Los insectos de la superficie del agua

La fuerza de atracción entre las moléculas de agua forma una película elástica en la superficie de una zona de agua tranquila. En este ambiente, de cualquier región del mundo, habitan los mismos cuatro tipos de insectos.

La superficie de un estanque, un remanso de un río o incluso un charco constituye un medio ambiente muy especial. Dondequiera que se encuentren aire y agua en calma, se observa una película superficial que separa el mundo seco de arriba del mundo húmedo de abajo. Aunque muchas especies de insectos permanecen durante parte al menos de su vida en el agua, sólo unas pocas frecuentan el dominio de la superficie, en busca de alimento y solidaridad a lo largo de la frágil interfase. Estos insectos se hallan adaptados de un modo extraordinario a la explotación de la superficie del agua.

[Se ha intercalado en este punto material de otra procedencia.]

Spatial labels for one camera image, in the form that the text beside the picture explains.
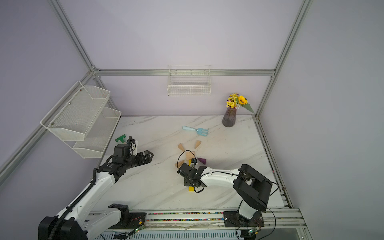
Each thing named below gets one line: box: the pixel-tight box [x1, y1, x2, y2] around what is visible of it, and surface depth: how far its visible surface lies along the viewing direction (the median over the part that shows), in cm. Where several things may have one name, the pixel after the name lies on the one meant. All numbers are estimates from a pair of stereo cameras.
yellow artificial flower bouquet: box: [226, 93, 255, 114], surface depth 97 cm
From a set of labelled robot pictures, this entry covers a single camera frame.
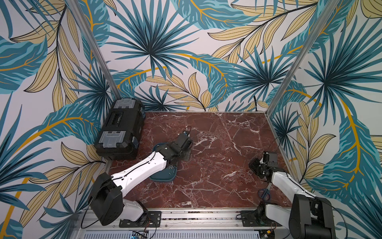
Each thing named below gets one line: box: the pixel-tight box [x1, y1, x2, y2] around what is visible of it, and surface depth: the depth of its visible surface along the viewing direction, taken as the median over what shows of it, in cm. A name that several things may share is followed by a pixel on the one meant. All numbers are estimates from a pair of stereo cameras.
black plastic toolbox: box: [94, 98, 146, 161], surface depth 90 cm
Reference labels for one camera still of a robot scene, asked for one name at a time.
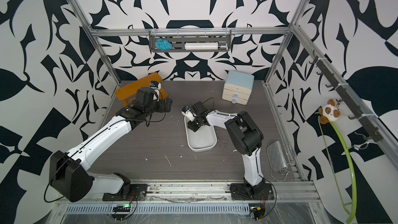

Las propiedades específicas de esta delicada película superficial derivan de las fuerzas de atracción entre las distintas moléculas de agua. En una masa de agua, las moléculas del interior sufren una atracción igual desde todas las direcciones. No ocurre así con las moléculas de la superficie, en donde la fuerza de atracción que se ejerce es desigual: son atraídas hacia el centro de la masa de agua. Como resultado final sucede que la superficie actúa como si se tratase de una membrana elástica tensa, que soporta objetos de densidad superior a la del agua y que permite a determinados insectos permanecer y moverse sobre la misma.